Cambia il parking dell’oratorio

Luciano Scarpetta10.11.2017

Da parcheggio pubblico gratuito, ad area di sosta a pagamento. Sarà così dopo la sistemazione dello spiazzo a monte dell’oratorio di Gargnano, di proprietà della Parrocchia di San Martino.

La decisione è motivata dal parroco don Carlo Moro sostanzialmente da tre ragioni: sicurezza, estetica ma soprattutto economia. L’area, ricordiamo, da circa una decina di anni era concessa in convenziona al Comune per incrementare l’offerta di parcheggi pubblici ma tra qualche mese non sarà più così.

«Al termine dei lavori di messa in sicurezza dell’area - spiega don Carlo - il parcheggio avrà più posti auto rispetto all’attuale (40/45 la stima) e sarà a pagamento diventando un servizio anche alla comunità civile: avremo la possibilità di realizzare qualche introito per far fronte agli impegni economici della Parrocchia di San Martino».

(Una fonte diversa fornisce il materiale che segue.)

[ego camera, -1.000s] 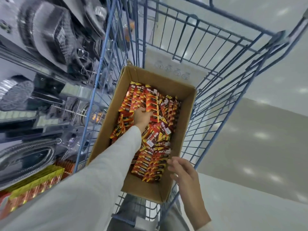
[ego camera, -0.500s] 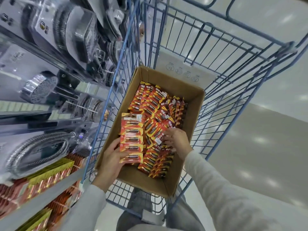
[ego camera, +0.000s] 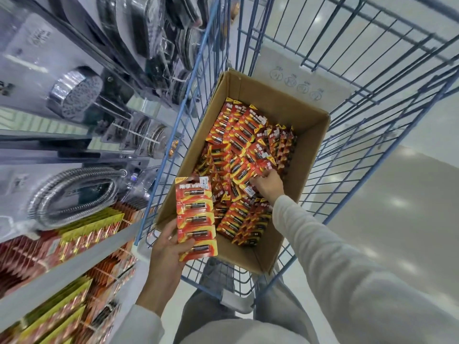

PARROCCHIA che non naviga nell’oro: nell’ultimo rendiconto finanziario al 31 dicembre 2016, tra scoperto e fidi bancari in uso e debiti verso privati, gli «impegni» assommavano a 443 mila 550 euro e 9 centesimi.

La data di inizio lavori non è ancora stata fissata ma sarà dopo le festività natalizie e dopo le necessarie autorizzazioni da Sovrintendenza, Comune e Comunità montana.

Il progetto consiste nella «regolarizzazione, illuminazione, delimitazione dei posteggi e dell’ingresso con l’installazione di totem e sbarre automatizzate per l’uscita e l’accesso all’area». La cassa verrà posizionata davanti alla via della scuola con una pensilina, e sarà aumentata la sicurezza nella zona sud verso il campo di calcio con l’installazione di guardrail.

«Le tariffe - spiega il sindaco Giovanni Albini - saranno analoghe a quelle degli altri parcheggi comunali».

Attualmente il parcheggio senza pedaggio viene utilizzato principalmente dai docenti della scuola media e dagli utenti della piscina comunale. «A lavori finiti - continua il sindaco Albini - concorderemo con la Parrocchia qualche soluzione per agevolare l’utilizzo del parcheggio ai fruitori della piscina».